In a way it wasn't a bad beginning.

“Junie's still in bed.”

“And the children, please? I'd like to see my children.”

“Gone to Folkestone. With April and Robert and some of the others. To help take their mind off matters.”

“In this weather?”

“There are worse things than a bit of rain.”

He was starting to win points: two to my one: we weren't even level pegging.

I brushed past him. I knew which bedroom she'd be in. We had several times stayed overnight.

On the staircase I met Junie's mother. Also known as Mrs Fletcher. She drew in close to the banister and looked the other way. But my back felt her watching me intently as—with a wholly spurious reassumption of authority and decisiveness—I pushed open the door to the blue room.

And found Ted and Yvonne in there, naked, making love.

Ted jerked his head round, justifiably startled. But minimized all our blushes with aplomb. “Junie's down the landing, Sam. They've put her in the pink room.”

“Thank you,” I mumbled. “Sorry.”

My mother-in-law was still standing halfway down the stairs. Before she turned I thought I saw the traces of a smile.

“Bitch,” I told her quietly. I don't suppose she heard.

I passed three other bedrooms on that floor. It struck me as ironic that Junie should now be in the pink. Blue was evidently more suited to a man and wife together.

She was sitting up in bed, with an untouched breakfast tray in front of her—or seemingly untouched.

“Hello,” I said.

She appeared to be studying a pair of kipper fillets; her expression as wooden as the tray.

“How are you, Junie?”

“I didn't hear you knock.”

“No,” I answered humbly—and attempted a smile. “But you should have done. I just caught Ted and Yvonne making the most of the twins being taken off their hands.”

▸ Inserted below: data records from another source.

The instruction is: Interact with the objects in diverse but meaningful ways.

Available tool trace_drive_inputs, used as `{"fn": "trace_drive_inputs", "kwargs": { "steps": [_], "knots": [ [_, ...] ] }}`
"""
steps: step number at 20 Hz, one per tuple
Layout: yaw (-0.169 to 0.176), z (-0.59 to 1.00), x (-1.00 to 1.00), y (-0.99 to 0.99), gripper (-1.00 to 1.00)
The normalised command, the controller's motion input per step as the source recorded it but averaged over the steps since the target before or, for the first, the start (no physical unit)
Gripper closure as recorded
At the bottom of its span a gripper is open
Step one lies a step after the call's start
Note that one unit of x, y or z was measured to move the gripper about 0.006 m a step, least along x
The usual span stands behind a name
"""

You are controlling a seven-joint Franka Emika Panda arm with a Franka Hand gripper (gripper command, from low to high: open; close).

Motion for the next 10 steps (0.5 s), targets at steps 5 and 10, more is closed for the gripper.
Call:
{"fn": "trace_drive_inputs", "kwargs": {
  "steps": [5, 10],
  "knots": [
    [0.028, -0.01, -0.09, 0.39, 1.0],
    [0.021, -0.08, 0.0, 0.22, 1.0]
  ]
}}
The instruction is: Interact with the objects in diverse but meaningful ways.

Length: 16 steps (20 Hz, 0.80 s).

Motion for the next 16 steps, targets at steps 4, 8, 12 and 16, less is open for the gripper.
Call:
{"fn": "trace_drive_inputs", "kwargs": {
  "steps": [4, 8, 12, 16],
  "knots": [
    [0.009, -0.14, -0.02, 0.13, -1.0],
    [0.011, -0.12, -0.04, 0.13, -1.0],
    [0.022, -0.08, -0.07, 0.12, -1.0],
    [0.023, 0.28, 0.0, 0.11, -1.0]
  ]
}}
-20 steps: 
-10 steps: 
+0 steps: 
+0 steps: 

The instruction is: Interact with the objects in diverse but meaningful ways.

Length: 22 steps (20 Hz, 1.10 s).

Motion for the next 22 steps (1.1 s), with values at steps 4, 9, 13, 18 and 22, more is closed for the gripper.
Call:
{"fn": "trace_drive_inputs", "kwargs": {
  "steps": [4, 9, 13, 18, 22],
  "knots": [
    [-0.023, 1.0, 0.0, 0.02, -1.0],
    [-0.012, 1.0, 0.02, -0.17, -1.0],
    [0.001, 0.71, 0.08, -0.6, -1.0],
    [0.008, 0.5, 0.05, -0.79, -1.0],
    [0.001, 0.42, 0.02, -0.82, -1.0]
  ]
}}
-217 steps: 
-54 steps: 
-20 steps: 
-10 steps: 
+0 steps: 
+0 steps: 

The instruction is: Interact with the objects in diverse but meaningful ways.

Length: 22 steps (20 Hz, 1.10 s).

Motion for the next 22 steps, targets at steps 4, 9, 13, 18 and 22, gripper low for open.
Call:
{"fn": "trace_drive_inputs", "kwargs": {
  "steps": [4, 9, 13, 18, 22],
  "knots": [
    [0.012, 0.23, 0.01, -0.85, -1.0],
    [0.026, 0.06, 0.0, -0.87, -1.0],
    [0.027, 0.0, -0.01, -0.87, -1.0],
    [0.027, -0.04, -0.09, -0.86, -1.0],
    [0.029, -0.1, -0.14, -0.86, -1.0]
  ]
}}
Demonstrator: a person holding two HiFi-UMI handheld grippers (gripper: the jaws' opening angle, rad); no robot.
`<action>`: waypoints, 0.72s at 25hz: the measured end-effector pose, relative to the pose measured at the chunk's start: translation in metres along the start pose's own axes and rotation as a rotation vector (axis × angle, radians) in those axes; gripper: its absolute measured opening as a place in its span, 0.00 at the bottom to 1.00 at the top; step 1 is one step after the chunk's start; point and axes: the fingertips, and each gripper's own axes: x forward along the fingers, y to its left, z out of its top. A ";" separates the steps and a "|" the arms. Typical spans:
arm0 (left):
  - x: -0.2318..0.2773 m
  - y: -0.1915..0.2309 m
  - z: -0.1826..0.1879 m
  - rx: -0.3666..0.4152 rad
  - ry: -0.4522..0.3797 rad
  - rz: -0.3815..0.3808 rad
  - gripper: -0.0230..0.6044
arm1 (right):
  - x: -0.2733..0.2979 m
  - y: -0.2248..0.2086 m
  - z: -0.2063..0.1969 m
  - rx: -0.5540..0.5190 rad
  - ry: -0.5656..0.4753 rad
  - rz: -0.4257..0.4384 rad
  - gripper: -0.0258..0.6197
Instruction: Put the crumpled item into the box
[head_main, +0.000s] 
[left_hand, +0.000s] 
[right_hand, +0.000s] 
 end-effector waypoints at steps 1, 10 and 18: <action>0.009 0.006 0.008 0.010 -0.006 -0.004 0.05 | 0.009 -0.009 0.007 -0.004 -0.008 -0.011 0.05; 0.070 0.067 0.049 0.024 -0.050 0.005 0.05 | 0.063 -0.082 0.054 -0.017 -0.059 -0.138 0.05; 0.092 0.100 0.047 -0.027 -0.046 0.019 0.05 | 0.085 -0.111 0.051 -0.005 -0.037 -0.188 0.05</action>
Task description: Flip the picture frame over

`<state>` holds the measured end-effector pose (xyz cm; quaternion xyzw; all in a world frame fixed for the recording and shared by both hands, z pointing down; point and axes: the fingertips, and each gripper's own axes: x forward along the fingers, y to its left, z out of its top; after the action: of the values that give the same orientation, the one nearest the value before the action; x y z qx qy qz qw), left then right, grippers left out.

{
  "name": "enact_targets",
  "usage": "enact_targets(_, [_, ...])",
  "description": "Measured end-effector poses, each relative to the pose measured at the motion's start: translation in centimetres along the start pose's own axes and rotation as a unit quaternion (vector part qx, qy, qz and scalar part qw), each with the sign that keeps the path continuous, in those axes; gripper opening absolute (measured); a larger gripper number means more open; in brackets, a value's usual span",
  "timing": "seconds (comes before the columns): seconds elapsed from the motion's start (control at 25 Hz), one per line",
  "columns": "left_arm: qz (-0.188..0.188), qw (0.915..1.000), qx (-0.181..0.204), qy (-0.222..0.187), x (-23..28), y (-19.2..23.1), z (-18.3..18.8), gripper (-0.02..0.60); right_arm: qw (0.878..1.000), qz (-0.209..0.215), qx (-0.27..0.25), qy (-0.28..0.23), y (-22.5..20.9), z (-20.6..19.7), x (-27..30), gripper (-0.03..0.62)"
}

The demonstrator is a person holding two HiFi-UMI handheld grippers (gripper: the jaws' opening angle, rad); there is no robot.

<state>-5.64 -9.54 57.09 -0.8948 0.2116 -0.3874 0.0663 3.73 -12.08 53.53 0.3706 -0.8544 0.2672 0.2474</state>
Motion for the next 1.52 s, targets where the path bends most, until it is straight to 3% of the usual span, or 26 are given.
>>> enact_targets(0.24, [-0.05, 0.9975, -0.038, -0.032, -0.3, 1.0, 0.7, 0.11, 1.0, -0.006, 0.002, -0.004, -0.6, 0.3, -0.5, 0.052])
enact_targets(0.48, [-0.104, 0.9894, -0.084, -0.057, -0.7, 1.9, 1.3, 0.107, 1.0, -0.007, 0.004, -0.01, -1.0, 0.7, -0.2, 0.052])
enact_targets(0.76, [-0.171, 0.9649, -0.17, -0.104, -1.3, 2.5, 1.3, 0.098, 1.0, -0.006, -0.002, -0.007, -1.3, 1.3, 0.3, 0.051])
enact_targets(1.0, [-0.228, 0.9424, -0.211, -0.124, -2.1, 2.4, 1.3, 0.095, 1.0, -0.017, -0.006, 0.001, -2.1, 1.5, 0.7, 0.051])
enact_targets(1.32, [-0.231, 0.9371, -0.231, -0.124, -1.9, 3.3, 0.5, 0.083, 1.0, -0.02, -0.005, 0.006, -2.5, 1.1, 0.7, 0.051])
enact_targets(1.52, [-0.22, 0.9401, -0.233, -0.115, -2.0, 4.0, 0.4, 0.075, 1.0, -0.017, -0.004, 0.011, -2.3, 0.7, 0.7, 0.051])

Yet it didn't cause amusement. “And ye gods! Even
then
you don't learn!”

“But I forgot to wish them happy anniversary. Ought I to return?”

I paused.

“Junie, I've come to take you home.”

“Have you? What a pity! Such a waste of time! Because I'm not going home.”

“But why? This is silly, darling. This is all so silly.”

“Well, maybe it is. Maybe you should have thought of that before.”

“I know I should. So what can I do to show you that I'm sorry?”

“Oh? Sorry?
Sorry
, are you?”

“You'll never know how much, Junie. Never. But actions speak louder than words. What can I do?”

“Suffer,” she said.

I still couldn't believe it. Not quite. Naturally, over the period of the twenty-odd years during which we'd been boy- and girlfriend, as well as husband and wife, we had many times quarrelled; but Junie had always appeared so…well, temperate…and her anger had chiefly revealed itself through cool detachment. Any shouting or acrimony had come almost exclusively from me. She'd been sulky, hurt, bewildered. She had never been vindictive.

I'd been standing by the closed door. Now I took a few steps forward and slumped onto an upright chair with seat upholstered in pink velvet. The chair looked fragile but I didn't care. (I hadn't very far to fall.) The room being smallish I hadn't wanted to intimidate her by getting up too close.

I suppose there were other forms of intimidation. “Why did you phone John Caterham?” I said. “Were you spying on me?”

I really hadn't meant to add that last bit, or make either sentence sound accusing.

In any case she wasn't cowed.

“All this time,” she said disdainfully. “And you still don't know me, do you?”

“No, I'm sorry, it didn't come out the way I meant it.” As though there were actually some way it
might
have come out as merely pleasant conversation. “Why, then?”

“Just because we hadn't said goodbye.” She gave a hollow laugh. “And, believe it or not, I felt unhappy about that.”

“Yes, so did I. But then you phoned me at John Caterham's simply to say goodbye?”

“And to wish you luck.”

She spoke those last few words as though she found them incredible. That didn't matter. At least she was talking.

At least we both were.

“And you didn't feel Mavis could be trusted to pass on your message?”

“When were we last apart?” she said. “To me it seemed important.”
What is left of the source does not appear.